Quizás alguien debería hacer algo

26 Oct, 2012 - - @egocrata

Hace un par de años recuerdo que me lamentaba de la falta de actividad del gobierno de Zapatero para afrontar la crisis. Con los datos económicos cayendo en barrena, el ejecutivo socialista a menudo parecía catatónico, incapaz de tomar decisiones. La última legislatura tuvo menor producción legislativa que las cuatro que la precedieron con solo 141 leyes aprobadas, a pesar de tener que afrontar una economía en barrena.

Los datos de paro de hoy son absolutamente aterradores. Un 25% de desempleo no es que sea preocupante, es catastrófico. Estamos destruyendo el futuro a toda una generación. De hecho, estamos desmantelando la estructura productiva del país: todos esos parados de larga duración, por el mero hecho de estar fuera del mercado laboral, están depreciándose, perdiendo capital humano. Si mañana por arte de magia el paro en España volviera al 9% seríamos mucho menos productivos que en el 2007 sólo por este motivo. Las consecuencias de una recesión de este tamaño a largo plazo son absolutamente descomunales;  vamos a estar pagando la incompetencia de nuestros líderes durante décadas en productividad perdida y trabajadores infrautilizados.

Con este panorama uno esperaría que el gobierno de Rajoy tuviera cierta urgencia. El país está en un agujero descomunal; haya que hacer algo, lo que sea, para intentar arreglarlo.
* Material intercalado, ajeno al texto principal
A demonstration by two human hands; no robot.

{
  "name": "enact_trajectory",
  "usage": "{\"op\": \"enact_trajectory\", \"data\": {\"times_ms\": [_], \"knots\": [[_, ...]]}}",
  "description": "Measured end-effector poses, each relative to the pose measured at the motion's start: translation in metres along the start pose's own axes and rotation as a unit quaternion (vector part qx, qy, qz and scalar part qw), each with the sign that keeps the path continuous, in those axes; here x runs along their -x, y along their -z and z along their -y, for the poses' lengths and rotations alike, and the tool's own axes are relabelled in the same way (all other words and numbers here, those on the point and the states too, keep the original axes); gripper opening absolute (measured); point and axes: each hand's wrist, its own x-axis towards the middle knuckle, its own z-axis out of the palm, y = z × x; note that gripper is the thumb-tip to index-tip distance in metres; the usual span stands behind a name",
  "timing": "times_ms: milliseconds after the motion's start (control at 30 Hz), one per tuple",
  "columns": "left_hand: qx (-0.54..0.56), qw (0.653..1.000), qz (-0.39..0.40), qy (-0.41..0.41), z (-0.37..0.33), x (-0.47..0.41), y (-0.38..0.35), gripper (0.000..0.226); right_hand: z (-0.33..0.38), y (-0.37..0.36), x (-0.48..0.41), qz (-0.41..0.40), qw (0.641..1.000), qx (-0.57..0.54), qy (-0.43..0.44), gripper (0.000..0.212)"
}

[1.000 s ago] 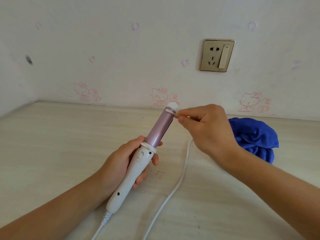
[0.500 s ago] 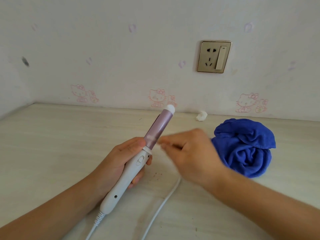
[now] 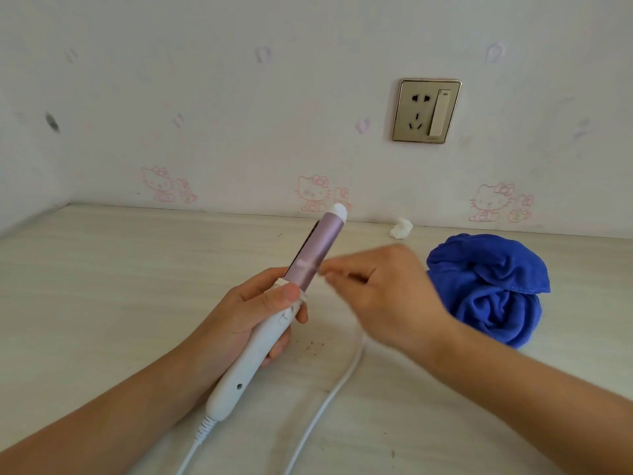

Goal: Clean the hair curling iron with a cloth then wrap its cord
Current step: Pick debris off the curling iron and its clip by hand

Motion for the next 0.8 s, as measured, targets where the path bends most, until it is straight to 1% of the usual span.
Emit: {"op": "enact_trajectory", "data": {"times_ms": [67,133,200,300,333,367,467,500,567,667,700,733,800], "knots": [[-0.01,1.0,0.003,0.003,-0.001,0.001,-0.002,0.042,-0.017,0.016,-0.016,-0.067,0.996,-0.023,-0.054,0.013],[-0.018,1.0,-0.003,0.007,-0.001,0.002,-0.004,0.044,-0.025,0.025,-0.021,-0.09,0.99,-0.062,-0.085,0.013],[-0.018,1.0,-0.01,0.009,-0.001,0.003,-0.005,0.045,-0.017,0.013,-0.011,-0.069,0.995,-0.049,-0.061,0.014],[0.014,1.0,-0.019,0.005,0.0,0.004,-0.004,0.05,0.006,-0.009,0.011,0.016,1.0,-0.011,0.016,0.02],[0.019,1.0,-0.019,0.006,0.0,0.003,-0.003,0.052,0.007,-0.009,0.01,0.031,0.999,-0.006,0.021,0.021],[0.02,1.0,-0.017,0.009,0.0,0.003,-0.003,0.053,0.004,-0.005,0.005,0.023,1.0,-0.009,0.01,0.02],[0.01,1.0,0.0,0.017,0.0,0.002,-0.003,0.055,-0.019,0.017,-0.016,-0.066,0.994,-0.057,-0.063,0.012],[0.006,1.0,0.004,0.017,0.0,0.002,-0.003,0.054,-0.023,0.022,-0.019,-0.078,0.991,-0.074,-0.078,0.012],[0.006,1.0,-0.001,0.016,0.001,0.002,-0.003,0.055,-0.02,0.017,-0.014,-0.063,0.994,-0.065,-0.068,0.014],[0.009,1.0,-0.019,0.014,0.001,0.003,-0.002,0.054,0.001,-0.009,0.009,0.014,0.999,-0.027,0.008,0.019],[0.008,1.0,-0.021,0.013,0.001,0.003,-0.002,0.054,0.004,-0.011,0.011,0.033,0.999,-0.019,0.02,0.021],[0.007,1.0,-0.022,0.014,0.001,0.003,-0.002,0.053,0.003,-0.009,0.007,0.028,0.999,-0.022,0.012,0.019],[0.01,1.0,-0.018,0.019,0.001,0.003,-0.003,0.05,-0.013,0.004,-0.008,-0.031,0.998,-0.046,-0.031,0.012]]}}
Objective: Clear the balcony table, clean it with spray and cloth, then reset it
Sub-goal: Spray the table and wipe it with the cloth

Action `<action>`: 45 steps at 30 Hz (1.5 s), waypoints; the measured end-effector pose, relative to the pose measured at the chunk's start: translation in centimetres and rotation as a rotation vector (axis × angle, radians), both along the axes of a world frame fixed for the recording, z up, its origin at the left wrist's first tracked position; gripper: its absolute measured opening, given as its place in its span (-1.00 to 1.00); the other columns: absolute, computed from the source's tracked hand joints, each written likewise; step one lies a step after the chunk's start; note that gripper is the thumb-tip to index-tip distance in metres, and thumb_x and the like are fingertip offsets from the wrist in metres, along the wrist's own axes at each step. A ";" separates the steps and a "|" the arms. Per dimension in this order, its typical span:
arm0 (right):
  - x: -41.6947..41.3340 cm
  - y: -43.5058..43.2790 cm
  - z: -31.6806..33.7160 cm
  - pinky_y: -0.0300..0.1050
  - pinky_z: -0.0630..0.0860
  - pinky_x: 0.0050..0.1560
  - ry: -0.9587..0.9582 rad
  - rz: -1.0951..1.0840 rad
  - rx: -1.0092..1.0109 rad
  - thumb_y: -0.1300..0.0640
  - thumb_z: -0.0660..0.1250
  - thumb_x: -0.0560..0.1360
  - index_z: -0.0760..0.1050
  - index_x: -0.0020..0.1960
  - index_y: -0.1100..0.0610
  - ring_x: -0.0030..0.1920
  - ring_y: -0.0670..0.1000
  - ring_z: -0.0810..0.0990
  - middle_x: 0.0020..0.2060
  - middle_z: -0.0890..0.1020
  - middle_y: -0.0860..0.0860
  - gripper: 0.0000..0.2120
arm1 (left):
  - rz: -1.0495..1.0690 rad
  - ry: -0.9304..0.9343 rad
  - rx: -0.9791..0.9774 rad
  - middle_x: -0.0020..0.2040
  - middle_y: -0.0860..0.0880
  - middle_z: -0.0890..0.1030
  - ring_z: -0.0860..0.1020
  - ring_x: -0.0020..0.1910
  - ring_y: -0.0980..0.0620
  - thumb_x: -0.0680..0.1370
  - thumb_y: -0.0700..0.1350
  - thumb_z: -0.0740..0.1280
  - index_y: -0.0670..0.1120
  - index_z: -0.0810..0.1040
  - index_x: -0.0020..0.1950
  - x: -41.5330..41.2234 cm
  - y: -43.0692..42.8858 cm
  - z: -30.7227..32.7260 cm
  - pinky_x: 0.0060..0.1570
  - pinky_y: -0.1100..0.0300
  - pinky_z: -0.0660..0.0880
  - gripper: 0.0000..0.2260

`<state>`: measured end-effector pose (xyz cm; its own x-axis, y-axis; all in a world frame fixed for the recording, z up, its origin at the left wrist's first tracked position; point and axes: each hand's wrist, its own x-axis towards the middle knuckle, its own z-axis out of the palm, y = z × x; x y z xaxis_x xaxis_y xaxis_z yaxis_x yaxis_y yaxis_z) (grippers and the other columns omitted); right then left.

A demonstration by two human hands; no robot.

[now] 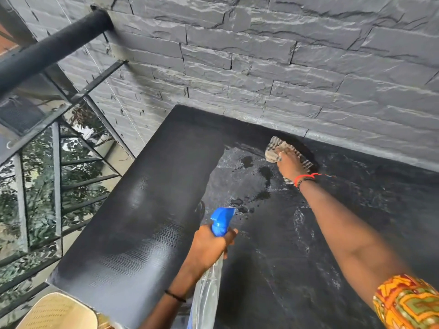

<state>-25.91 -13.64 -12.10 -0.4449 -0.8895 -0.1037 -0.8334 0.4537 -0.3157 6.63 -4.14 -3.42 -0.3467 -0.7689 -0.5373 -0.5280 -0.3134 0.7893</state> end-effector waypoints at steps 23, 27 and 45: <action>3.3 -0.9 -1.1 0.02 -0.07 0.54 -0.019 0.166 0.034 0.35 0.00 0.59 0.15 0.52 0.14 0.55 0.12 -0.02 0.55 0.04 0.14 -0.49 | 0.179 0.100 -0.048 -0.32 -0.08 0.63 0.46 -0.52 0.06 0.51 -0.13 0.39 -0.17 0.57 -0.28 -0.1 -5.6 0.5 -0.33 0.22 0.40 -0.81; 9.4 -1.8 -1.6 0.12 -0.12 0.54 -0.010 0.340 0.038 0.42 -0.01 0.54 0.10 0.54 0.11 0.56 0.10 -0.07 0.56 0.01 0.09 -0.41 | 0.208 0.113 -0.038 -0.31 -0.08 0.65 0.48 -0.49 0.01 0.51 -0.15 0.39 -0.16 0.56 -0.28 0.1 -5.9 0.6 -0.29 0.18 0.44 -0.82; 5.5 -5.8 -0.2 -0.04 -0.02 0.53 0.000 0.264 0.035 0.35 0.02 0.59 0.17 0.51 0.18 0.54 0.14 0.05 0.53 0.09 0.19 -0.51 | 0.330 0.097 -0.006 -0.40 -0.12 0.58 0.48 -0.48 -0.01 0.49 -0.12 0.41 -0.20 0.58 -0.30 2.1 -7.4 1.3 -0.33 0.17 0.45 -0.79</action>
<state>-20.41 -19.42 -12.34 -0.1977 -0.9707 -0.1363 -0.9244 0.2309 -0.3037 8.72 -11.59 -2.08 -0.1280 -0.8510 -0.5093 -0.3216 -0.4502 0.8330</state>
Reformas, ideas, programas, inventos, cualquier cosa; experimentos constantes y atrevidos buscando cómo salir de la crisis. Esa es la teoría. La realidad es que en lo que llevamos de legislatura el Congreso sólo ha aprobado 37 leyes en lo que va de legislatura, una producción normativa aún menor que la que vimos en la legislatura anterior. Y eso que tienen mayoría absoluta.

De acuerdo, las leyes no las compramos a peso. Aprobar decretos como posesos no tiene por qué hacer nada para solucionar los problemas del país. Sin embargo, viendo donde estamos, uno al menos espera que al menos lo intenten. El fracaso de las élites políticas españolas en esta crisis es sencillamente atroz. Es desesperante.